La météo annoncée est incertaine. Cela compte beaucoup pour nous car c’est une des journées que nous attendions depuis le début. Une fois de plus, nous voudrions emprunter l’ancien sentier du GR pour franchir les célèbres aiguilles de Bavella. C’est un endroit très exposé à la foudre et très glissant en cas de pluie. Nous avons été très chanceux sur la météo depuis le début, mais le temps est moins clément depuis 2 jours et nous ne voulons pas prendre de risque… mais les aiguilles quand même..
Départ très tôt à la frontale pour avoir une chance de passer avant l’orage.
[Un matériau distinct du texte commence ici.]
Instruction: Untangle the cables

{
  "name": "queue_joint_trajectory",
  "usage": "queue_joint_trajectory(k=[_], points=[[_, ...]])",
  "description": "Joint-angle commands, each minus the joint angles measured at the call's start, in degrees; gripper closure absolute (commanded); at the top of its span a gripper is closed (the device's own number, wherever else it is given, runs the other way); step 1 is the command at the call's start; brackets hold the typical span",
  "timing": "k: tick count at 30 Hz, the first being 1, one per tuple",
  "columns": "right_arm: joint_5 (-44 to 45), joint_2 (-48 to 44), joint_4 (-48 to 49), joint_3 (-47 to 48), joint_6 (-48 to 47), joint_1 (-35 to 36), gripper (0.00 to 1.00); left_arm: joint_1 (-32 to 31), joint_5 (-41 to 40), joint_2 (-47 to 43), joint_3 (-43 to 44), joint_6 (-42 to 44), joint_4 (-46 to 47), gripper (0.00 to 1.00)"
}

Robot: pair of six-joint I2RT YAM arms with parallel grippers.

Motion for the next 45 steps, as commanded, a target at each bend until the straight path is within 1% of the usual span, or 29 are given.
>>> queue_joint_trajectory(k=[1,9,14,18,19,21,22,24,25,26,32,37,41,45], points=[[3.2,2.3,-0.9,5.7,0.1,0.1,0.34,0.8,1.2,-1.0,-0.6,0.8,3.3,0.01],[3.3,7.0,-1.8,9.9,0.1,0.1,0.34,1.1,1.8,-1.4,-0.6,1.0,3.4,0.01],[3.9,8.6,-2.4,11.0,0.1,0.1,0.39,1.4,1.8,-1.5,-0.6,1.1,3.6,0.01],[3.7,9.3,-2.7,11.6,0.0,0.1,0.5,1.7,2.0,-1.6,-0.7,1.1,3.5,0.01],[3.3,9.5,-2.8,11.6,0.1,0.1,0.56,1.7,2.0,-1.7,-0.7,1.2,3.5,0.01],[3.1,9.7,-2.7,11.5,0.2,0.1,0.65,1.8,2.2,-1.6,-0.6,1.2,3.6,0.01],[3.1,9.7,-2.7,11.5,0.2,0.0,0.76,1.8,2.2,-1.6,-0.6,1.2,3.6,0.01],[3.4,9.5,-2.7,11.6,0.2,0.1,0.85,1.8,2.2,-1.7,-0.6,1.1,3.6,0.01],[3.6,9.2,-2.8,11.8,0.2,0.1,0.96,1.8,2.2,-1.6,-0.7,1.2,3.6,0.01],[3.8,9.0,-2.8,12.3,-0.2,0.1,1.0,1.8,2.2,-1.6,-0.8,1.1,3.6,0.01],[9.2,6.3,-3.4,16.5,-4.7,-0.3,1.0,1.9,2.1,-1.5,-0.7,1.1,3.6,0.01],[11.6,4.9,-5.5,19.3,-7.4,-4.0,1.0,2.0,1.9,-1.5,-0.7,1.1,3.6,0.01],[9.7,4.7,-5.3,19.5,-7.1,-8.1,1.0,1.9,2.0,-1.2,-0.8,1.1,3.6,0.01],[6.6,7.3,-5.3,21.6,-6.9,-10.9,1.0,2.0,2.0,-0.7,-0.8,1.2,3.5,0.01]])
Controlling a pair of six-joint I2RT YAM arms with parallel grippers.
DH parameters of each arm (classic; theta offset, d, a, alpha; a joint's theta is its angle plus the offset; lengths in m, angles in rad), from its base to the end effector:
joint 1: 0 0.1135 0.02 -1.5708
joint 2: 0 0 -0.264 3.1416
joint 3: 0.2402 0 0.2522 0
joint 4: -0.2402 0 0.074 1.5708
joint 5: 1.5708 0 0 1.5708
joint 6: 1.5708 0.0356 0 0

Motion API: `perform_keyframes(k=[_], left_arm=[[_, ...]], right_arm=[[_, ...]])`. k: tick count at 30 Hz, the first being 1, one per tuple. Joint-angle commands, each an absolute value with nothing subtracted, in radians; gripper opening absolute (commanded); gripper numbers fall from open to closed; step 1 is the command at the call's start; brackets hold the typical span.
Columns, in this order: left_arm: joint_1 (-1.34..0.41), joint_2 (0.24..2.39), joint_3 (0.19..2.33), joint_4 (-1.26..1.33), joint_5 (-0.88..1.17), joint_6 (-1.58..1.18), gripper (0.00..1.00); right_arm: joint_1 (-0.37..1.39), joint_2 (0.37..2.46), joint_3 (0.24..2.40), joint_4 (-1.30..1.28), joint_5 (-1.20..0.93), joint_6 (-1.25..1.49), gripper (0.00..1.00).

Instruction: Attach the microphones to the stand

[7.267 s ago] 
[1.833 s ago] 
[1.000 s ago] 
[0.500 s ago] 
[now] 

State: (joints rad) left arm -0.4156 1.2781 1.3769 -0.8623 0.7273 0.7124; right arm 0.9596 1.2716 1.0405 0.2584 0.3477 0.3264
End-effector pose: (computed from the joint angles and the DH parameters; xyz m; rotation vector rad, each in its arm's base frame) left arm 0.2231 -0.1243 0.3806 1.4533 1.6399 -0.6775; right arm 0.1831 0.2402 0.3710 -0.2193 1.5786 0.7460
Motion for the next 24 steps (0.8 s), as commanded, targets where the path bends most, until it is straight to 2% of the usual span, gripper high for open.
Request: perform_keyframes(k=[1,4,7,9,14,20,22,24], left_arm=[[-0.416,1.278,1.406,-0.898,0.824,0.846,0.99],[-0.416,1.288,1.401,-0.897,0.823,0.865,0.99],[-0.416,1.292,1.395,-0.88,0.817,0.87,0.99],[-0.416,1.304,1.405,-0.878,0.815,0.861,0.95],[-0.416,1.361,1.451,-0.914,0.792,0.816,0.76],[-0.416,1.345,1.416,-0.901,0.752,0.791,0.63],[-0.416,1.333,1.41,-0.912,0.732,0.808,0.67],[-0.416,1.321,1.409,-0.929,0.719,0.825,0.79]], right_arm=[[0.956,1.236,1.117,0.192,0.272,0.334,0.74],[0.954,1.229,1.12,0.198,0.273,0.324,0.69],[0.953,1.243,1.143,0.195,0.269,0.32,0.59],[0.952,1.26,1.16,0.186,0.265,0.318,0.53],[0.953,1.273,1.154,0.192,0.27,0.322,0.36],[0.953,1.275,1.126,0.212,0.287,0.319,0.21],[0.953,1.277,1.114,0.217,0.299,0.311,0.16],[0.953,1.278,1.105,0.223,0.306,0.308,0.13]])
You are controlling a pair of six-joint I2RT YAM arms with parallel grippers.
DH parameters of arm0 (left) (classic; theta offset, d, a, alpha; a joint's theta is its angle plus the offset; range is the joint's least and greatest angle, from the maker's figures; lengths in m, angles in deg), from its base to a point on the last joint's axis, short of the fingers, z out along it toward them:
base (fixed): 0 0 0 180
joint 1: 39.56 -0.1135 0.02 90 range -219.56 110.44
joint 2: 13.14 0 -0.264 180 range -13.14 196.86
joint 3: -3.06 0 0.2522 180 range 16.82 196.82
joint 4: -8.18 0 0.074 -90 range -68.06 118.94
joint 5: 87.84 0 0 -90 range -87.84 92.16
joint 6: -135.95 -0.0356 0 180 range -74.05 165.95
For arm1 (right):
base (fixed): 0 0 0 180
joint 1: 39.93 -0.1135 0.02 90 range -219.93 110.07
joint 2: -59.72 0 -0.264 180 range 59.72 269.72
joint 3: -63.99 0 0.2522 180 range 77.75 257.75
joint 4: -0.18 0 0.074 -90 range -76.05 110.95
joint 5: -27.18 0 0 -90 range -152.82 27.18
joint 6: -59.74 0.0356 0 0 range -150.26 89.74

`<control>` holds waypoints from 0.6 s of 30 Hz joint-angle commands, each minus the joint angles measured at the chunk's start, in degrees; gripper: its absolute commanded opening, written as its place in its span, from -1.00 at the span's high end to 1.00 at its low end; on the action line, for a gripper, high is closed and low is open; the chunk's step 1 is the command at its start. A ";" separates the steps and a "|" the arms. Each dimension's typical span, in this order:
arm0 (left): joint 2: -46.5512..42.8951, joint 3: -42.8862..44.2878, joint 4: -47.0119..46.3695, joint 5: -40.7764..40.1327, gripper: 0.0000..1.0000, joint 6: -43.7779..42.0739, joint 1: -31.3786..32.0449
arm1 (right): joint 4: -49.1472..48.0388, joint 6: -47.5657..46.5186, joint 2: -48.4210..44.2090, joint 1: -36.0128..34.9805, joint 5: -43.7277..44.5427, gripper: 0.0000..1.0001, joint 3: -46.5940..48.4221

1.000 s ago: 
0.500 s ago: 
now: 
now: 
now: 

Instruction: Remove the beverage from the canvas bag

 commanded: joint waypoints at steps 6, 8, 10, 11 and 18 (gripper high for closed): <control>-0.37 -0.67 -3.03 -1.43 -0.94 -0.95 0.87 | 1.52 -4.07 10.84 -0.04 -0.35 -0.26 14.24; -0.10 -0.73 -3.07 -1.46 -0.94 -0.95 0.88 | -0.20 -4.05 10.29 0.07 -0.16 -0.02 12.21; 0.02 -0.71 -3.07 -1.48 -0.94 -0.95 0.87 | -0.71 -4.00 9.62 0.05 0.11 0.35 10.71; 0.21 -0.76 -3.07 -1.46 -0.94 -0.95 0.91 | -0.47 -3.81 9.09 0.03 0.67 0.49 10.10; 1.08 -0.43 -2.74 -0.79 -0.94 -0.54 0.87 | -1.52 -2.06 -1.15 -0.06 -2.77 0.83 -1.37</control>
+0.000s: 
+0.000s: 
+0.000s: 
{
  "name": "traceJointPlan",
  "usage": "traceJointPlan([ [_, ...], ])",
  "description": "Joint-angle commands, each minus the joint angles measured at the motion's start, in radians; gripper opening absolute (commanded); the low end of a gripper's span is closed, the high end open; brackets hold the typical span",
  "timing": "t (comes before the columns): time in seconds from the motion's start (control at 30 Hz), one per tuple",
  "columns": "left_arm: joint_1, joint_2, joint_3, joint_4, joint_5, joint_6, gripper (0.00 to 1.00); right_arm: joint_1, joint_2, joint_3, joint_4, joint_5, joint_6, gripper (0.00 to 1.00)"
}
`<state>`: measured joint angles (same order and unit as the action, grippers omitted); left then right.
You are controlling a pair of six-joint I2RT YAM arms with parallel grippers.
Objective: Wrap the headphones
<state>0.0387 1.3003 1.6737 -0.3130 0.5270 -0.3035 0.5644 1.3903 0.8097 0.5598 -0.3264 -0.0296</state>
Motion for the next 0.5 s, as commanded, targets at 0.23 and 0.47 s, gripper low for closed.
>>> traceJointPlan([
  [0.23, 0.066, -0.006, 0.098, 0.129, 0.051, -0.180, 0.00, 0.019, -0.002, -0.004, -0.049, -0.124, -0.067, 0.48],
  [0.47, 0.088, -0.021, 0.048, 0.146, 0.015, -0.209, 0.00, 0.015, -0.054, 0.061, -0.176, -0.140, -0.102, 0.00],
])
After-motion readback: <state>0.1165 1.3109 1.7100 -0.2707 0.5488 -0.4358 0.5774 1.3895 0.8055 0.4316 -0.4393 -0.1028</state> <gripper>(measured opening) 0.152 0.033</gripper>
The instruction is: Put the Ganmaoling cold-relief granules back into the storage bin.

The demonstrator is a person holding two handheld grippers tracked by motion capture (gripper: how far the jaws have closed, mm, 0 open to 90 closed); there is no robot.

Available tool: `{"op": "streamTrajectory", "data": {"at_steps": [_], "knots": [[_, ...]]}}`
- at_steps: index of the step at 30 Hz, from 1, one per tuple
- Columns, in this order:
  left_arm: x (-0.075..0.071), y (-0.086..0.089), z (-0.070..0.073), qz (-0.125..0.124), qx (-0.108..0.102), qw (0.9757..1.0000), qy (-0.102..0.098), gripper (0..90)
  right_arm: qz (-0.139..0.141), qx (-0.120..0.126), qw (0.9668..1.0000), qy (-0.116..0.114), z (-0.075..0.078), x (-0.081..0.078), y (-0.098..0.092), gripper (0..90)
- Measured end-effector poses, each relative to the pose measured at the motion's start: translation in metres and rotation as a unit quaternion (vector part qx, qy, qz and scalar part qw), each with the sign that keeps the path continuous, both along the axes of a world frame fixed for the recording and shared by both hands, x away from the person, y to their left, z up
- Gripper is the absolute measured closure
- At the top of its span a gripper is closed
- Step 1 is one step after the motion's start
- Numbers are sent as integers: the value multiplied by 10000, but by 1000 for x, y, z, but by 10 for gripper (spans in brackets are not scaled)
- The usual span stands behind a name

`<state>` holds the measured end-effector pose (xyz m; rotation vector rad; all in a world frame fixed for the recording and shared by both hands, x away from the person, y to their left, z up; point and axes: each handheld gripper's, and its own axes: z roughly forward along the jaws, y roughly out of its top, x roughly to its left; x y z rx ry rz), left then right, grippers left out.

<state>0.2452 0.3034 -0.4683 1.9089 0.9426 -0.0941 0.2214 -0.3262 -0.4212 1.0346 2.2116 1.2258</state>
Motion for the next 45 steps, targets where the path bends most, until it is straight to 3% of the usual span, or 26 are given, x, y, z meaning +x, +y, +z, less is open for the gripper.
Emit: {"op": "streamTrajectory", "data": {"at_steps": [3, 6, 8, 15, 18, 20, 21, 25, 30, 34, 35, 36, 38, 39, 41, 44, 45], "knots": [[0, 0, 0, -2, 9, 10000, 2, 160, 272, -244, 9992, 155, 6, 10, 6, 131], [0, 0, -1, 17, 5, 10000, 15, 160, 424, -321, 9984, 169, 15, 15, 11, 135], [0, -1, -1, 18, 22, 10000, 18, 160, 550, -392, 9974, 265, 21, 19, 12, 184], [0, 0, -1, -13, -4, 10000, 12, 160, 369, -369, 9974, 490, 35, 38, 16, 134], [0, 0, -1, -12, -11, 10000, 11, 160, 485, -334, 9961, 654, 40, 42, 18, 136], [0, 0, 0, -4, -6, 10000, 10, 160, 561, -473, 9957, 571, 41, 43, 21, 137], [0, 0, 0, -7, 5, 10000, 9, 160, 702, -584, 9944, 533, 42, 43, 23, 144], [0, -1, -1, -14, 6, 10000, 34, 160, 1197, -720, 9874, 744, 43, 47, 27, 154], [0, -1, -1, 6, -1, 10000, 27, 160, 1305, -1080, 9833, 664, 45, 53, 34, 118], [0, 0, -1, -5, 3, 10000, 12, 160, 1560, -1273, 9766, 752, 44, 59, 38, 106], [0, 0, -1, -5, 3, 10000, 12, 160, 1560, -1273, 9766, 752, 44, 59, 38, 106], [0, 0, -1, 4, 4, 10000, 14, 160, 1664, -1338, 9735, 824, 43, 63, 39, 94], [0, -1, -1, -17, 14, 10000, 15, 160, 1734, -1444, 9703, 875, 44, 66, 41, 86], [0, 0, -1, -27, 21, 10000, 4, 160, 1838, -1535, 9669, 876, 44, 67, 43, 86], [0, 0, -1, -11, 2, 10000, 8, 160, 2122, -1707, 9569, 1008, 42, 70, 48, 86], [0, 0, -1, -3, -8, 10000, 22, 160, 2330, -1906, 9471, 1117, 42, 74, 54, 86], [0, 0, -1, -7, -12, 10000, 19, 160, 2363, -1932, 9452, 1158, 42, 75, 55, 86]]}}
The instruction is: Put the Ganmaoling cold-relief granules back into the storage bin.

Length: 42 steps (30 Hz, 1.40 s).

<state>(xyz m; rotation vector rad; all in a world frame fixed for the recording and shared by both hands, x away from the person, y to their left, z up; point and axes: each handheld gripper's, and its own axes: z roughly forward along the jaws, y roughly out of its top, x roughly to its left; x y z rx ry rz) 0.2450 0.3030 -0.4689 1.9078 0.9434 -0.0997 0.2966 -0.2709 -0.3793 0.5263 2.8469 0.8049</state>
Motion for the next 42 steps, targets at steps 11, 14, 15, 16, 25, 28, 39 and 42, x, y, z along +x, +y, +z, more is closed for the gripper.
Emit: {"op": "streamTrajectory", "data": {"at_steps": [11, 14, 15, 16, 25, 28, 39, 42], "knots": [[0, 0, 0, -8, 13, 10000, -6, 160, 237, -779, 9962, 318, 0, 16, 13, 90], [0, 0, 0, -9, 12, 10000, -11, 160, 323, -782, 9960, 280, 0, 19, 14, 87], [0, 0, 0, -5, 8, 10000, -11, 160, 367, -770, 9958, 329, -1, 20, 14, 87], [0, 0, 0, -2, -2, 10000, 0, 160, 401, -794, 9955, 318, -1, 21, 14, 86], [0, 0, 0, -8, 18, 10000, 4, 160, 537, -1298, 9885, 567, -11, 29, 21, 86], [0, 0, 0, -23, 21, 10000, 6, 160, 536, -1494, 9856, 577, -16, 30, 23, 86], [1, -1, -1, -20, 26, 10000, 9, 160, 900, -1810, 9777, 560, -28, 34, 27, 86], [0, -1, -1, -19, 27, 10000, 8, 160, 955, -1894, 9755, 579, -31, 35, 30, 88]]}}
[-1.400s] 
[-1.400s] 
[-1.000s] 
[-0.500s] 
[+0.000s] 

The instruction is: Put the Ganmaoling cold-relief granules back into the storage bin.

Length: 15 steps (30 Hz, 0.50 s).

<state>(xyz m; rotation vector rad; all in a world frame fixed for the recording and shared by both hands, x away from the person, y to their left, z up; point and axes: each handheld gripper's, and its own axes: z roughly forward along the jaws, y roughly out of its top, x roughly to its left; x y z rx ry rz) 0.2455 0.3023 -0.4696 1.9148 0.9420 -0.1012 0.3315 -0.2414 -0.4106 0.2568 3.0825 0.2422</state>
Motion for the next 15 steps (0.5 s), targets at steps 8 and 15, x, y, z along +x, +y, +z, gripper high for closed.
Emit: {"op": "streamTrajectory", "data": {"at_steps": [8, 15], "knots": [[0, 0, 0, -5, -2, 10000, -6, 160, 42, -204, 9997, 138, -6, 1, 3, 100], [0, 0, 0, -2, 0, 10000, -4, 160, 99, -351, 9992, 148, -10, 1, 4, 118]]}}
Le gardien du refuge nous a bien dit de regarder la couleur du ciel : « si c’est noir, rebroussez chemin ». Pour le moment, pas de nuage à l’horizon. On marche d’un pas actif à la frontale, on manque même d’écraser une salamandre en vadrouille. Sa couleur noir et jaune fait très surnaturelle.
Nous atteignons le bas des aiguilles, il est 7h30. Point météo : pas de nuages. On décide d’attaquer l’ascension. Plus rapidement que prévu, nous nous retrouvons seuls au milieu de ces immensités rocheuses. La sensation est très étrange, on a presque l’impression de déranger, tellement nous sommes au milieu d’un décor magique. On ne regrette pas du tout notre choix de chemin!
On ne traîne pas trop à redescendre, déjà bien conscients de la chance que nous avons eu de pouvoir passer à travers les aiguilles.
Nous arrivons au refuge presque au sec, l’orage éclate 5 minutes après notre arrivée. Pause pic nique en discutant avec d’autres GRistes. L’orage se calme.
Nous sommes à une étape de l’arrivée. On ne saura jamais vraiment quand et comment mais on trouve la force et l’énergie de repartir pour tenter la descente finale vers Conca.
10 minutes après être repartis, la pluie reprend, nous sommes trempés et ça sera le même scénario pour les 3 prochaines heures.. ça évite de faire trop de pauses 🙂
Le paysage est magnifique mais le temps et la fatigue ternissent un petit peu notre émerveillement. On avance tels des robots puisant dans nos dernières réserves.
Il est 18 heures, nous arrivons à Conca après 32 kilomètres, lessivés, trempés mais tellement heureux!